For me, the real clincher is the issue of social justice. I identify as Catholic, even though I am enthusiastically lapsed… but it’s impossible for me to ignore the gravity lent to social justice by the Gospels. When I look at the contemporary political landscape, however, I see on the Right an unholy alliance of Big Business, crypto-racists, crypto-Objectivists, and the fanatically pious. I see hostility toward the unemployed. I see the scions of High Finance pulling every trick they can to evade responsibility for pulling apart the beams of the fractional-reserve system.
The Left, meanwhile, appears to be running for cover; their adversaries have shouted down, stalled, and intimidated at every turn. I’m reminded of something Dad pointed out to me a few months ago: that if the Left attempted the sort of leadership and framing practiced by the Right, they’d be accused of fascism or at least authoritarianism.
Thus my positions are those of rejection: I reject the belief that the entitlement of the individual person in all things beyond basic human rights, whether private or corporate, takes precedence over that of the community. I reject supply-side economics.
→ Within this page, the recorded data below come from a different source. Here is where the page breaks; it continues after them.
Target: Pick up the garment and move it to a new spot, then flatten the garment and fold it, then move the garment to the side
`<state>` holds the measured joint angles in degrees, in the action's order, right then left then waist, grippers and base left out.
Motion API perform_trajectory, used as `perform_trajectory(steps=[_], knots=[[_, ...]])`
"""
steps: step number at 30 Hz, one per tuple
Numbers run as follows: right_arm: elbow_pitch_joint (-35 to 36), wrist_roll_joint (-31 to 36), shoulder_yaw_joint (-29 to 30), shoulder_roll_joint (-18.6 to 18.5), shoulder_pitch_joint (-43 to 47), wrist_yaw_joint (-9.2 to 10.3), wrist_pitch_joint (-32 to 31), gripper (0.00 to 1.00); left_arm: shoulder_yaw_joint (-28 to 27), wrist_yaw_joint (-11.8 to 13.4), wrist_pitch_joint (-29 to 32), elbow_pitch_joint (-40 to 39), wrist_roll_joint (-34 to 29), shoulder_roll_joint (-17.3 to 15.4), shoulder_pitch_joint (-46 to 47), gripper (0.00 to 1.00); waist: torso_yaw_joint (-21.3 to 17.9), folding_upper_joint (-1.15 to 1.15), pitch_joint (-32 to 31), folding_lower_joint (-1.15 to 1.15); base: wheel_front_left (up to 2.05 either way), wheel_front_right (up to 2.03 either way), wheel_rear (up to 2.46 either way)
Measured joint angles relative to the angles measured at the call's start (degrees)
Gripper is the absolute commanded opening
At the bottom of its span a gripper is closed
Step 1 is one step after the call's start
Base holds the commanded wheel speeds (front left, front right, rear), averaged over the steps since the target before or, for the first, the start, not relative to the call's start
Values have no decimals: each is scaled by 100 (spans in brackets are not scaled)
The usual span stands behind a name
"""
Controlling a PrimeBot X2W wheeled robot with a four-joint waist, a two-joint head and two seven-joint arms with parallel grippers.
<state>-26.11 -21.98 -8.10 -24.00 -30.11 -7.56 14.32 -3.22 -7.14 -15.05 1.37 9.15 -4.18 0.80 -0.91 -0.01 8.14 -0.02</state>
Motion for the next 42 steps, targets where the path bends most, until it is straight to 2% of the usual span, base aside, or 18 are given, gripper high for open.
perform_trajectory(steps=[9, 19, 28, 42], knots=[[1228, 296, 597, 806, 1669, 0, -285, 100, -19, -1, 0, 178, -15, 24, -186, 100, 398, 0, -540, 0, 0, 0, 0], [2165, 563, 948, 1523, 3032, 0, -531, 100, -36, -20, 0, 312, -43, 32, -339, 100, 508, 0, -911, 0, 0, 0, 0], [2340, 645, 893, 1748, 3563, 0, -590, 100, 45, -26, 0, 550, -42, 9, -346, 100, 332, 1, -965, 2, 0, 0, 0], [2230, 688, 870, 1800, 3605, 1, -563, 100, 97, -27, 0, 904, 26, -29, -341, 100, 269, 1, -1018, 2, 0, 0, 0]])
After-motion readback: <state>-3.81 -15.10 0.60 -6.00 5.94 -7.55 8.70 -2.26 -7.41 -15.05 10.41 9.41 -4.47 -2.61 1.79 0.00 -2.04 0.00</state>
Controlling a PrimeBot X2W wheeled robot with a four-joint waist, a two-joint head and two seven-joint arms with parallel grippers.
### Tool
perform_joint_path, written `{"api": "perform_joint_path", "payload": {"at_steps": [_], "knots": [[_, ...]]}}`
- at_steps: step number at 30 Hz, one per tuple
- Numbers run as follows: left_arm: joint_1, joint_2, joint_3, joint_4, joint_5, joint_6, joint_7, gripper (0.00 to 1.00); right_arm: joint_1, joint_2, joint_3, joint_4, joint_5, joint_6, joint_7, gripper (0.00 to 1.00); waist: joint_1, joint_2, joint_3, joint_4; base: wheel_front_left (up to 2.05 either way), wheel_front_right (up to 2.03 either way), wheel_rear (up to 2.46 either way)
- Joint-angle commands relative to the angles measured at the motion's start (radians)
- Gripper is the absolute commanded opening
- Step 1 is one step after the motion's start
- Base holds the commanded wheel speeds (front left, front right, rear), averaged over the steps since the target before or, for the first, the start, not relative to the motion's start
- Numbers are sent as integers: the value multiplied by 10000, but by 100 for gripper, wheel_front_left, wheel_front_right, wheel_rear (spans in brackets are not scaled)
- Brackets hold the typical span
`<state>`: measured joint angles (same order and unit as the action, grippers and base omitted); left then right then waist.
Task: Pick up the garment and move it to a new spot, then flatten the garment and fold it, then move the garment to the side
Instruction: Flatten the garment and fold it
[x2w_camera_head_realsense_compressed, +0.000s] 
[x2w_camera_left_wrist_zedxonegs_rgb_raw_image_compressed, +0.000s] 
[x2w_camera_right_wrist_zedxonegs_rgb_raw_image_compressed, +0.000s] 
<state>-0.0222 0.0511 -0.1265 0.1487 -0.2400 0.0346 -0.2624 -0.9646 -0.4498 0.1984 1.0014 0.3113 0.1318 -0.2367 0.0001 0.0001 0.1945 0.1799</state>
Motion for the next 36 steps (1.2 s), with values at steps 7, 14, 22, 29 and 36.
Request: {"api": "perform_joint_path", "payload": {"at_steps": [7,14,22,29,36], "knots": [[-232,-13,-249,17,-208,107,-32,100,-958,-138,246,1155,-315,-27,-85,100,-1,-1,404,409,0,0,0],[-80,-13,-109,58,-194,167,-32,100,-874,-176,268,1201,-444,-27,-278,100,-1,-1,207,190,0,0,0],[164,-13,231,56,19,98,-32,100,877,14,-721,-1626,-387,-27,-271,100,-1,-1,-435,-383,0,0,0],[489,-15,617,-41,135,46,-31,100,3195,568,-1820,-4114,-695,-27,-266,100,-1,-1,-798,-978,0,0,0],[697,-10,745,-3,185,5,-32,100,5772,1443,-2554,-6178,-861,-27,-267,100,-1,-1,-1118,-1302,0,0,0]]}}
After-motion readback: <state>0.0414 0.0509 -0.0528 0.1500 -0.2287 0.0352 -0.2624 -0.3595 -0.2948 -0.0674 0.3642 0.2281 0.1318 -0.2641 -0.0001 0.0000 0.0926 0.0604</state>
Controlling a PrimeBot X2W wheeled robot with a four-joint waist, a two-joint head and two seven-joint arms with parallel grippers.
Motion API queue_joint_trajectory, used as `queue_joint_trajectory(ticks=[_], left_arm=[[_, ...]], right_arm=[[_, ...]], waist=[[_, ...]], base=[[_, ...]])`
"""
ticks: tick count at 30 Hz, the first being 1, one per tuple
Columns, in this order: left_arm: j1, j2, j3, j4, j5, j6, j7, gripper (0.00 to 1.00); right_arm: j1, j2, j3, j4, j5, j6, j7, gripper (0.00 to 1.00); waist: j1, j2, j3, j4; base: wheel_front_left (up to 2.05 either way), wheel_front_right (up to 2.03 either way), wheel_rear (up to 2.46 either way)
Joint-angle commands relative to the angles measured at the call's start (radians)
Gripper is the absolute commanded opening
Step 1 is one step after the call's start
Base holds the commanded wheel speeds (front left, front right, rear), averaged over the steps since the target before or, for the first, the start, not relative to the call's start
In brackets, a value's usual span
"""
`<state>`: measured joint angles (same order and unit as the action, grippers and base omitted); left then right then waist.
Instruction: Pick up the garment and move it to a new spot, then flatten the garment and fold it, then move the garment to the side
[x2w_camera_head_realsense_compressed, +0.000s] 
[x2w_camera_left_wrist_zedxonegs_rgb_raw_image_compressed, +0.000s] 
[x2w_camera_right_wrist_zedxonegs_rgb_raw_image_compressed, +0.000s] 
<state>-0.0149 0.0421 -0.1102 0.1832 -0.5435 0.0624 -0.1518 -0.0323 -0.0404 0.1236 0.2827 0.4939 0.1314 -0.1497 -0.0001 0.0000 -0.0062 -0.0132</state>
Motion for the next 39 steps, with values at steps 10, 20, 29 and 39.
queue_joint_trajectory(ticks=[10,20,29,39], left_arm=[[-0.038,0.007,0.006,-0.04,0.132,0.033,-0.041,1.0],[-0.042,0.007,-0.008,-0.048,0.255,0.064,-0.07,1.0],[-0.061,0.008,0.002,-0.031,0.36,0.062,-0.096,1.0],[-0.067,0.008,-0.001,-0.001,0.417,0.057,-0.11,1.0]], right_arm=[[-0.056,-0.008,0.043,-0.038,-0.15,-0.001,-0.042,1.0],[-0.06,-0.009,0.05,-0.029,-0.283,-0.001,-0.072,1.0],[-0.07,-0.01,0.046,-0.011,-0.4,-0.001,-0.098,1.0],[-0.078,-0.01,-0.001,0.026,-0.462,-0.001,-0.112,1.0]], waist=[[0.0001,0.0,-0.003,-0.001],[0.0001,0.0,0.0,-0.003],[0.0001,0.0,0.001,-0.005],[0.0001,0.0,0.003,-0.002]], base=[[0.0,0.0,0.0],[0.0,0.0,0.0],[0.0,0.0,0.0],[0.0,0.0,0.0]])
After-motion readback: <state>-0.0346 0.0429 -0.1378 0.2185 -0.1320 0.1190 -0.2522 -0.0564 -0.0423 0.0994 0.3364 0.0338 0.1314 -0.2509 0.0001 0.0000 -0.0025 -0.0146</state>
I emphatically reject the notion that conspicuous wealth is a realization of the “American Dream.”
When the subject of politics comes up, I’m inevitably reminded of my most recent visit to my grandmother in Seaside, made immediately before I moved to Lawrence. Before I came out, she stocked up on groceries, among them Oreo cookies that I tend to wolf down during movies we watch, and games of Scrabble that we play (in my case poorly) when I visit. At any rate my arrival was held up for three days, and when I called Grandma to follow up, she sheepishly admitted that during that time she’d unwittingly eaten the entire bag. Many chuckles were had.
The guffaw, however, came during my visit.
At the time the case of Sami Omar Al-Hussayen was all over the papers and television, and that news was hot on the heels of the dubious detention of a Washington County attorney then alleged by the FBI to have standing as a material witness to the 2004 train bombings in Spain. Terrorism was the beginning and end of the public chatter, and Idaho figured in the conversation.
Revelations of an Idaho-based White supremacy group’s ties to the 1986 murder of an Ethiopian immigrant in front of his Southeast Portland apartment building directly thrust into Oregonians’ view the Idaho Panhandle’s status as a locus for militia and White supremacy fringe types. Take note meanwhile that my Idaho relations hail from the 84/20 corridor between Boise and Nampa, several hours’ drive south of Moscow and Coeur d’Alene.
For her part, Grandma was called upon to go to the post office for the sake of posting a letter to her sister in Idaho, and after the counter rep read the recipient address he rather dimly uttered an an aside: “I hear there are a lot of terrorists in Idaho!”
Without skipping a beat Grandma looked straight at the guy with a grin and replied, “…and a lot of Republicans, too!”
The counter rep went dead silent in an instant, and his eyes drooped in the general direction of his shoes. I exercised iron will to restrain myself from laughing out loud at that.